From the records below, determine the number of lines containing "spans". Output that number alone.

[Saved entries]
━━━━━━━━━━━━━━━━━━━━━━━━━━━━━━

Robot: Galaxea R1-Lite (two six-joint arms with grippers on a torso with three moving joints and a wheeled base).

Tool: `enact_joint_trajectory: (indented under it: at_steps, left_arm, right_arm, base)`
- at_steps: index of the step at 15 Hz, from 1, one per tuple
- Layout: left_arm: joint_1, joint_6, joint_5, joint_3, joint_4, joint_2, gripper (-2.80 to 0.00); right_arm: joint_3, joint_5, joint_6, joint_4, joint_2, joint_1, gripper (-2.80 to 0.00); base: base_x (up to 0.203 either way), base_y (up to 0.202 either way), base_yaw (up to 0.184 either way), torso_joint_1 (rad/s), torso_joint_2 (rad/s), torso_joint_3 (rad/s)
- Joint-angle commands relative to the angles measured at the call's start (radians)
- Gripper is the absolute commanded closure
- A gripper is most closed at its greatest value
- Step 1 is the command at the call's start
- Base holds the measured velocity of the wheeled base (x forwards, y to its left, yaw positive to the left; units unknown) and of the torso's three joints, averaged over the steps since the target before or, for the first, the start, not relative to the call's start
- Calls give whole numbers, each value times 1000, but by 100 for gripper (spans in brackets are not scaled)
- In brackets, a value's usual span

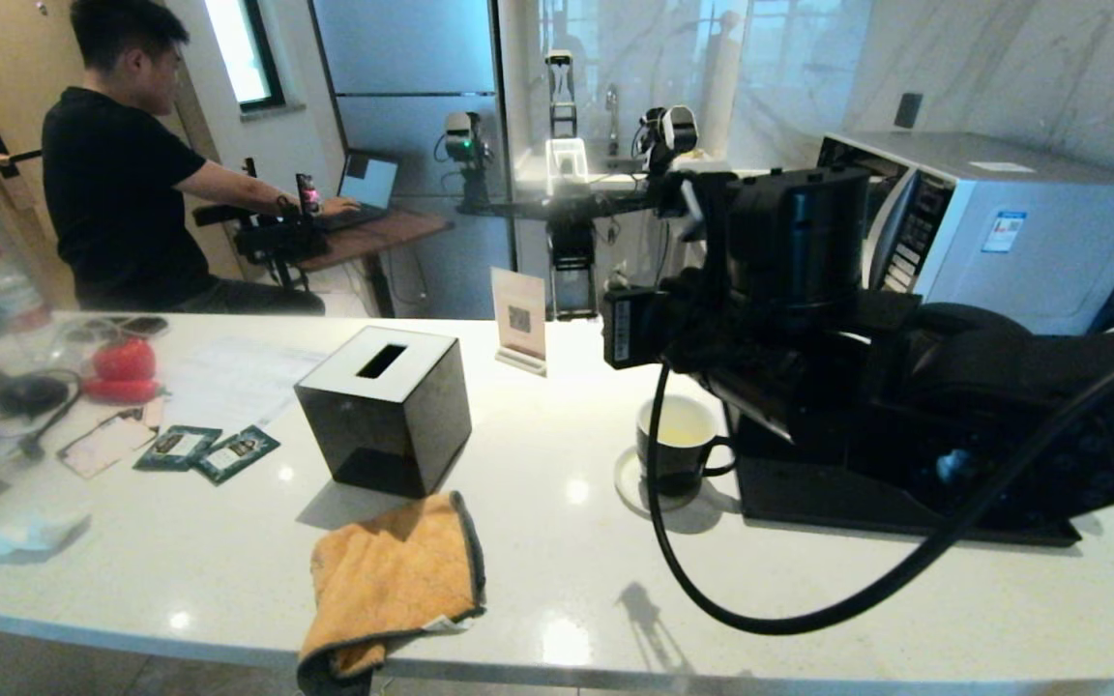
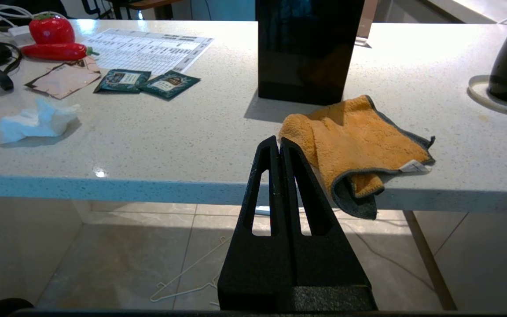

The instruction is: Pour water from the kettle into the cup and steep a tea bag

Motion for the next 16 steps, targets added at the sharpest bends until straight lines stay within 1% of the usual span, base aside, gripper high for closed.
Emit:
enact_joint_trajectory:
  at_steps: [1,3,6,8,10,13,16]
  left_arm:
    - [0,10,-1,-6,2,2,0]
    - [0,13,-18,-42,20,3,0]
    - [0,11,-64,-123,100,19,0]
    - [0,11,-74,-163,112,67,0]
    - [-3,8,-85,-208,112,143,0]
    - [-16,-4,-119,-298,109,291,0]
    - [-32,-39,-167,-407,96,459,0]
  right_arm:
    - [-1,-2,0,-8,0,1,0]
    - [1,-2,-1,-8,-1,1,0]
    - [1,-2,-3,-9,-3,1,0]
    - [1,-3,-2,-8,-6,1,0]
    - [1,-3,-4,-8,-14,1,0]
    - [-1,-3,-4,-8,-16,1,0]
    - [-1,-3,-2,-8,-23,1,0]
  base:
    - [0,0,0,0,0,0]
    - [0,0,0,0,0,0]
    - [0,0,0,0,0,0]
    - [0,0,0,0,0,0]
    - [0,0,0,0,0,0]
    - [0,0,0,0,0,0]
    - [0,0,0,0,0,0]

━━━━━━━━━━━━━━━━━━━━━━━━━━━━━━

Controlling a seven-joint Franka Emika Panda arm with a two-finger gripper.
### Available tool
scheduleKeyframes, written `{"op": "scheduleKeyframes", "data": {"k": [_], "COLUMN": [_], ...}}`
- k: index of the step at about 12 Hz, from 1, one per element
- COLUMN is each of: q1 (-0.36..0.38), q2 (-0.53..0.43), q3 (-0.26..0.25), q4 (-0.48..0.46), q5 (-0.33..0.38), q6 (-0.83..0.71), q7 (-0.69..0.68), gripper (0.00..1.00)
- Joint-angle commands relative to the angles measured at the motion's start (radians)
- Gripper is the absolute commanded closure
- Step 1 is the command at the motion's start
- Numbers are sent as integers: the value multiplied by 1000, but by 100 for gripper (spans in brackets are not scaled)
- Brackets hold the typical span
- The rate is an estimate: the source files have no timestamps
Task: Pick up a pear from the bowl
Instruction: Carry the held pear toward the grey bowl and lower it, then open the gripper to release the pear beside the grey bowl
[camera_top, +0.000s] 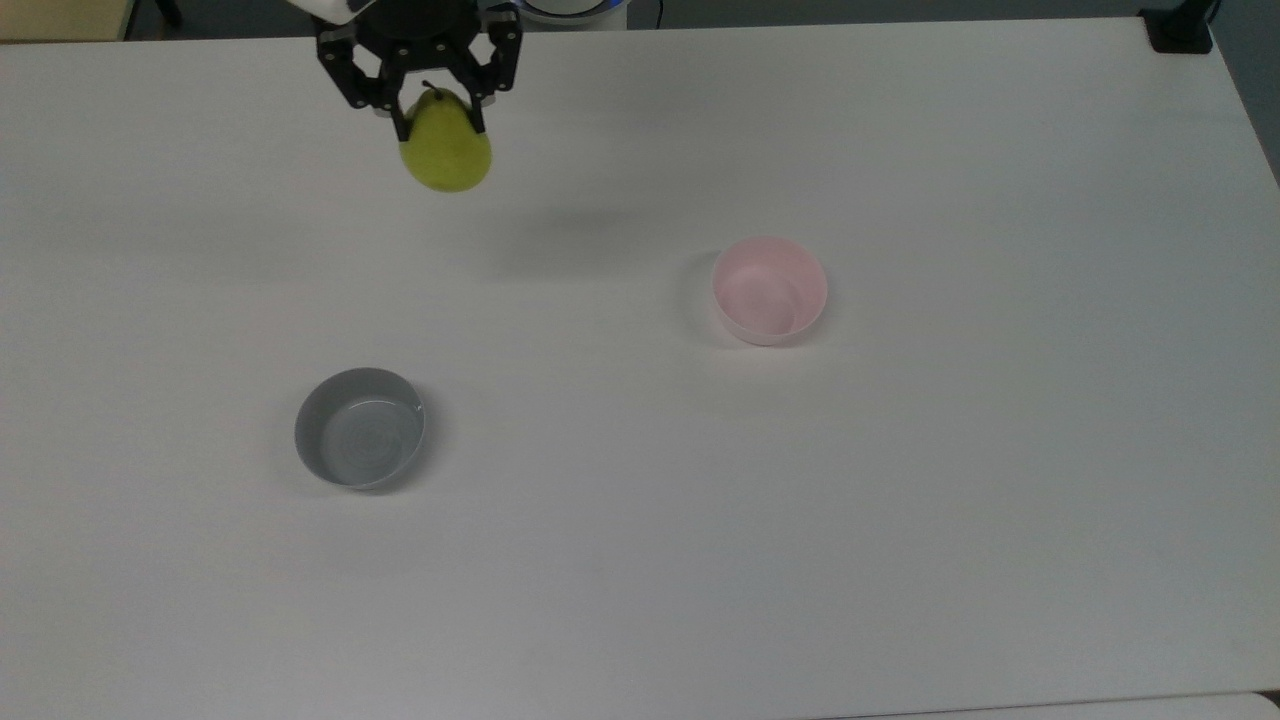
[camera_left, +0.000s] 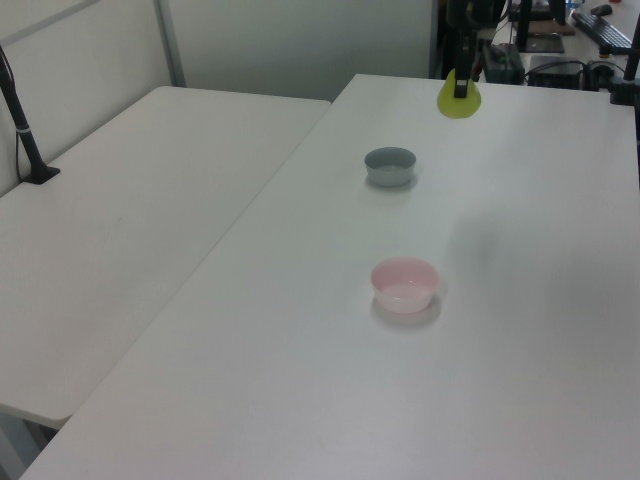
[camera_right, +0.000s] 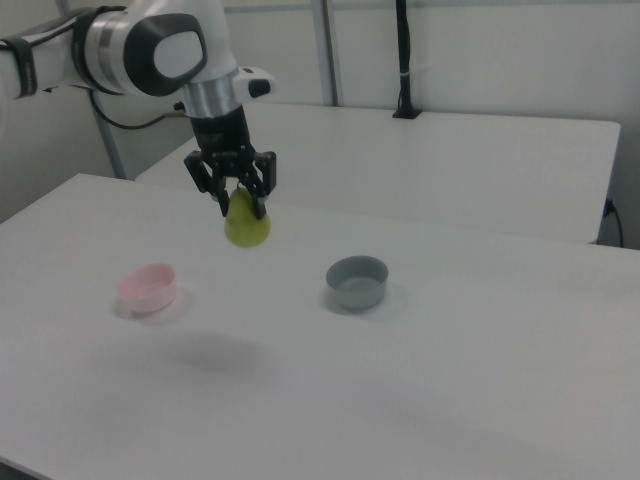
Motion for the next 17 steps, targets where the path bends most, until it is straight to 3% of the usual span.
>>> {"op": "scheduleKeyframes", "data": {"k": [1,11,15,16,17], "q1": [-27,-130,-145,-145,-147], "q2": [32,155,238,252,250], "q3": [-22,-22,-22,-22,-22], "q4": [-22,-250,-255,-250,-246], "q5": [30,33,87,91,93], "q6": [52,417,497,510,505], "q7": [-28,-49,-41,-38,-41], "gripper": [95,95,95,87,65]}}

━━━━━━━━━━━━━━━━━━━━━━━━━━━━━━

→ Answer to this task
2